Réhabilitation du stade Alboury Ndiaye de Louga : Les Navétanes indésirables
En pleine réhabilitation, le stade Alboury Ndiaye de Louga devrait échapper aux organisateurs des compétitions navétanes qui vont devoir se rabattre sur l’ex-stade Wattel.
Deux mille francs Cfa pour neuf heures de travail la journée, c’est ce que gagne chaque membre du personnel subalterne sénégalais assistant les Chinois dans le travail de réhabilitation du stade Alboury Ndiaye de Louga. Sur les huit retenus pour le moment parmi vingt manœuvres ciblés pour participer à la phase de démolition de certaines parties de l’existant, deux ont déjà rendu le tablier pour cause d’insatisfaction relativement aux conditions de travail. La révélation nous a été faite en marge de la visite de chantier initiée par le président du Conseil régional accompagné de ses collaborateurs. Ils sont donc aujourd’hui six Chinois et six Sénégalais à travailler quotidiennement sur le site. Mais, «le vrai travail va commencer dans un mois», a confié le chef de chantier, faisant allusion à la phase de mise en forme de ce que sera le nouveau stade Alboury Ndiaye. «Un joyau nous sera livré dans vingt mois. Le personnel et le matériel sont en place. Le gouvernement a mis les moyens qu’il faut», a renseigné le président de région, Samba Khary Cissé, sans pour autant être en mesure d’avancer le montant du coût de la réhabilitation. Celle-ci va concerner les deux compartiments abritant les terrains de football et de basket. La pelouse sera faite en synthétique, de même que la piste d’athlétisme.
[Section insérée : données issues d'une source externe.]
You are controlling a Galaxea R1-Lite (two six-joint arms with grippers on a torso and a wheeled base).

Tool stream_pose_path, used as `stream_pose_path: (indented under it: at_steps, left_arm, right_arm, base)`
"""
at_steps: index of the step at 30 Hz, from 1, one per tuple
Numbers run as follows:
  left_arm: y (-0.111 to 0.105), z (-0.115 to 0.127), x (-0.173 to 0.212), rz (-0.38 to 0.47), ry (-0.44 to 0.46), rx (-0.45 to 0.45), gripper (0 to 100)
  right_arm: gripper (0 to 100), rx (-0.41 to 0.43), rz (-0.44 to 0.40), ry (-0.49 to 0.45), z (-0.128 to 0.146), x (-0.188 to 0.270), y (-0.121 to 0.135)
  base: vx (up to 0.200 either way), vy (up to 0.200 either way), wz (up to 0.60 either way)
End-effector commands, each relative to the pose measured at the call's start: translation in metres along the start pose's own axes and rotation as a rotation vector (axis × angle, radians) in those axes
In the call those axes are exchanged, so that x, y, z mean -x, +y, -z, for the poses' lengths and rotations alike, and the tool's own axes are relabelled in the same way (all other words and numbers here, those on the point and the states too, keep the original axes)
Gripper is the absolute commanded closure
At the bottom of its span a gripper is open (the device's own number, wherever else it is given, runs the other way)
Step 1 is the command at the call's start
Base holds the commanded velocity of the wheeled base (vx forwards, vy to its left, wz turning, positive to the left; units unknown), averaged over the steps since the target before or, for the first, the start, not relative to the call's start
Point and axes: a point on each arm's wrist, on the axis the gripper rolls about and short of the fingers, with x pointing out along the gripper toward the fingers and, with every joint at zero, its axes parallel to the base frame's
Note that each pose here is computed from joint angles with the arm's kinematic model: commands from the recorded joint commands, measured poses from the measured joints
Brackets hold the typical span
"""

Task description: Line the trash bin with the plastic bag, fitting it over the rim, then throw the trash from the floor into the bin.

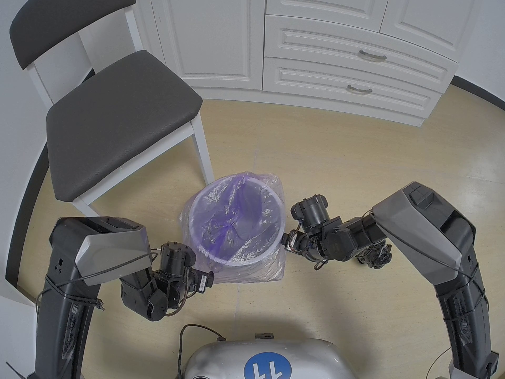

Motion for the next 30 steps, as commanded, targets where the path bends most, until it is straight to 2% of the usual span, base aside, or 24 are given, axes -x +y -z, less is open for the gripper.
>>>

Les pylônes portant les projecteurs resteront en place, mais le circuit d’alimentation changera. Aussi, un nouveau tableau magnétique va être construit. Et les grilles autour du terrain de foot ont fini d’être démolies.
Le temps que dureront les travaux, le stade Alboury Ndiaye va être fermé à toutes les compétitions. Une décision qui est loin d’arranger les dirigeants du mouvement Navétanes condamnés du coup à se rabattre sur le stade municipal Djibril Diouf, ex-Wattel. Ce qui est loin d’être une solution, si l’on se réfère aux arguments du président de région. «Wattel ne répond plus à certaines normes de sécurité. Il faut être réaliste, essayer de surseoir aux Navétanes et éviter les dérives auxquelles mène la volonté d’organiser pour organiser.»
Pour suppléer l’absence du football, Samba Khary Cissé conseille aux dirigeants du mouvement de mettre en œuvre la culture, les cours de vacances et autres initiatives pouvant être prises au niveau des quartiers. La fin des travaux de réhabilitation du stade sera aussi l’occasion pour le Conseil régional de récupérer cet outil des mains des acteurs du mouvement Navétanes, qui s’en était accaparé depuis une quinzaine d’années, alors qu’un tel stade de niveau régional n’est pas habilité à abriter des compétitions communales ou départementales. Il reste que toute démarcation de l’Odcav de Louga par rapport à l’utilisation de ce stade passera par la réhabilitation de l’ex-Wattel. Pour cela, le président de région demande à la mairie de Louga de faire tout simplement ce qu’elle a à faire.